Identification and validation of novel and overlapping phenotypes in Asthma, Bronchiectasis and Chronic obstructive pulmonary disease using cluster analysis.

Study type
Protocol
Date of Approval
Study reference ID
22_001747
Lay Summary

Chronic obstructive pulmonary disease, asthma and bronchiectasis are all common obstructive respiratory diseases, in which patients have various symptoms that make breathing challenging. In addition to day-to-day symptoms, they are also at risk of chest infections. Recent research suggests that these diseases overlap with respect to symptoms and causes and that none is just a single disease but a group of diseases. Diagnosis of these diseases can be challenging, and when diagnosed, each disease is thought of as part of “one size fits all” with respect to treatment.

Using health information recorded during GP and hospital visits, this study will describe subtypes of chronic obstructive pulmonary disease, asthma and bronchiectasis using an approach called cluster analysis.
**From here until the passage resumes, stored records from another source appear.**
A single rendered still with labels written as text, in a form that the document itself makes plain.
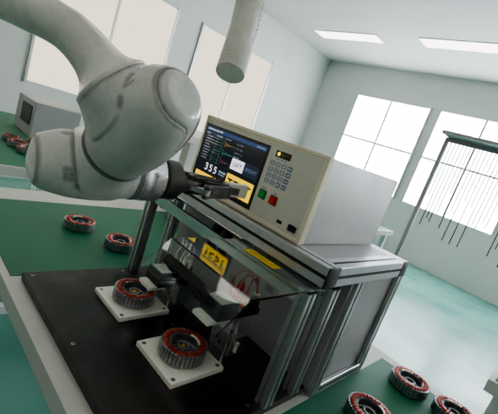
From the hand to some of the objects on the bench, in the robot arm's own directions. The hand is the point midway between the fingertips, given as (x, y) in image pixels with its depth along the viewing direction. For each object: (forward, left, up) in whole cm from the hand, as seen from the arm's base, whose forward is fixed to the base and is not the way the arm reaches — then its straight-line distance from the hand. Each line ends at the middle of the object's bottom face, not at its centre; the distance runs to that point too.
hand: (234, 190), depth 83 cm
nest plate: (-9, +20, -40) cm, 46 cm away
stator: (-6, -4, -40) cm, 40 cm away
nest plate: (-6, -4, -41) cm, 41 cm away
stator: (+33, -32, -46) cm, 65 cm away
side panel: (+37, -18, -46) cm, 62 cm away
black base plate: (-6, +8, -43) cm, 44 cm away
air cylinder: (+9, -2, -42) cm, 43 cm away
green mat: (+6, +75, -43) cm, 87 cm away
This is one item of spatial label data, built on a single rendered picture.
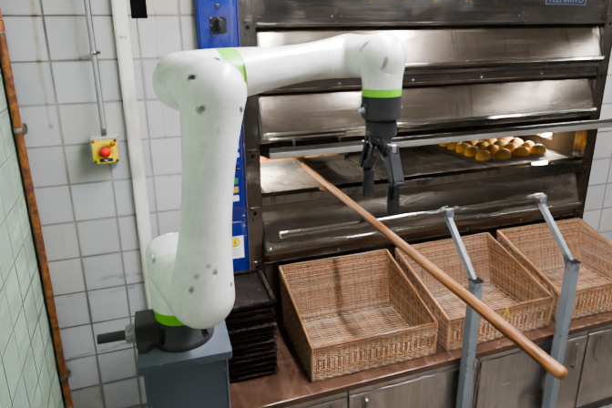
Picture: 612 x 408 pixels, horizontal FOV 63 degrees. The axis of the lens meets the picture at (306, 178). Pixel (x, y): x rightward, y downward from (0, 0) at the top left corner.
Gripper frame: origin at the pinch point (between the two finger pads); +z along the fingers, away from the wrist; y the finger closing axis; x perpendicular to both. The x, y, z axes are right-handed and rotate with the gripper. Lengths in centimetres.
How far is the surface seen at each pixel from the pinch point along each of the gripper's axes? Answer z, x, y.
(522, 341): 29.4, 24.0, 26.2
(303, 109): -8, 11, -96
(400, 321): 89, 47, -73
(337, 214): 43, 27, -98
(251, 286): 57, -21, -72
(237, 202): 28, -21, -92
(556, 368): 30, 24, 36
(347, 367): 87, 11, -48
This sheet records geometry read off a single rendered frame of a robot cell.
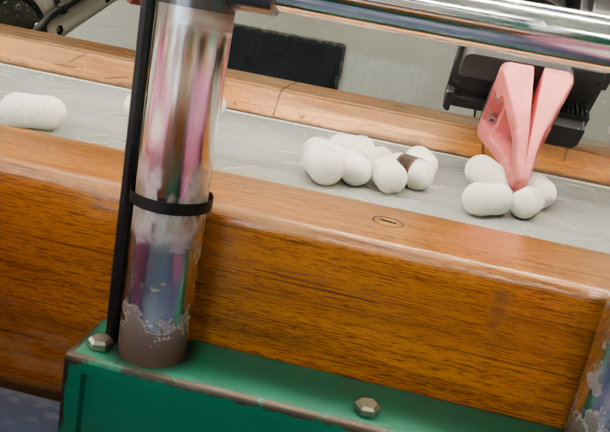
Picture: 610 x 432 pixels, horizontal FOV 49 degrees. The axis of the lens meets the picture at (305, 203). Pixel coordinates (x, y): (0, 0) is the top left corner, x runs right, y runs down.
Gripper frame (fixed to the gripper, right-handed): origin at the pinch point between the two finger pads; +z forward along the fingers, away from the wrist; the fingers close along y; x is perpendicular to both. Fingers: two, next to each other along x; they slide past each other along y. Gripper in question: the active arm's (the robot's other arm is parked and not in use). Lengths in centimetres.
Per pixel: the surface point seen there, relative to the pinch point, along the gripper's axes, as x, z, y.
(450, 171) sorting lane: 6.0, -4.5, -3.4
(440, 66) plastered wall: 126, -158, 7
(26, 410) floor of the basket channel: -6.9, 22.7, -19.8
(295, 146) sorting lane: 4.5, -2.6, -14.9
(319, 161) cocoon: -3.2, 4.8, -12.2
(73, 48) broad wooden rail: 10.2, -13.9, -38.4
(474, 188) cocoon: -2.9, 4.2, -3.3
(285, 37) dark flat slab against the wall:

This approach puts patients into groups based on individual patient clinical characteristics (such as their smoking status or drugs they are taking). Patients in the same group are more similar between them than with patients in other groups. The grouping is done by computer methods which group things together in more advanced ways than scientists could by themselves.

In this study the patient dataset is very large and best clinical characteristics will be selected by a Respiratory specialist and statistical methods. Furthermore, the study will span many years in the lifetime of patients, to better capture their journey of managing and living with respiratory disease.

More effective diagnosis and management of obstructive airways disease subtypes will enable doctors to diagnose and treat patients with these diseases in a more accurate and efficient manner.

Technical Summary

Background
Asthma, bronchiectasis and chronic obstructive pulmonary disease (COPD) are chronic, heterogeneous obstructive airways diseases, with groups of clinical, pathophysiological and demographic characteristics within them called phenotypes. Additionally, all three diseases can overlap. Currently not much is known about the relationship between pathological features, clinical patterns of disease and response to treatment regimen which would be helpful in order to enable precision medicine approaches for diagnosing, managing and treating these conditions.

Aims and objecrtives
The overarching objective of the proposed research is to identify novel respiratory disease subtypes using unsupervised machine learning (ML) / cluster analysis in electronic health records. We will achieve this through two interwoven aims:

1. Systematically apply unsupervised machine ML clustering methods to characterize and validate novel disease subtypes in patients with distinct or overlapping diagnoses of COPD, asthma and bronchiectasis;
2. Define longitudinal disease progression phenotypes by elucidating the evolution of patient subgroups through time with regards to complications, disease progression and treatment.

Exposure
The primary exposure of interest which will be used to define the cohort is the diagnosis of chronic obstructive airways disease (asthma, bronchiectasis, or COPD).

Outcomes
The outcomes of interest include all-cause mortality, cardiovascular and respiratory-specific mortality, exacerbations in primary care, and exacerbations leading to hospitalisations.

Study design
This is a retrospective cohort study

Methods
We will apply clustering algorithms using a set of core variables which cover a broad range of routine assessments including demographic information, variables linked to disease severity, variables indicative of impairment, physiological measures and confounders.

Main statistical tests
We will quantify the effect of cluster membership to disease outcomes by calculating hazard ratios using cluster-specific adjusted Cox-regression models.

Public Health benefit
Results from this study could lead to improved diagnosis, characterisation and management of asthma, bronchiectasis, COPD, and their overlap.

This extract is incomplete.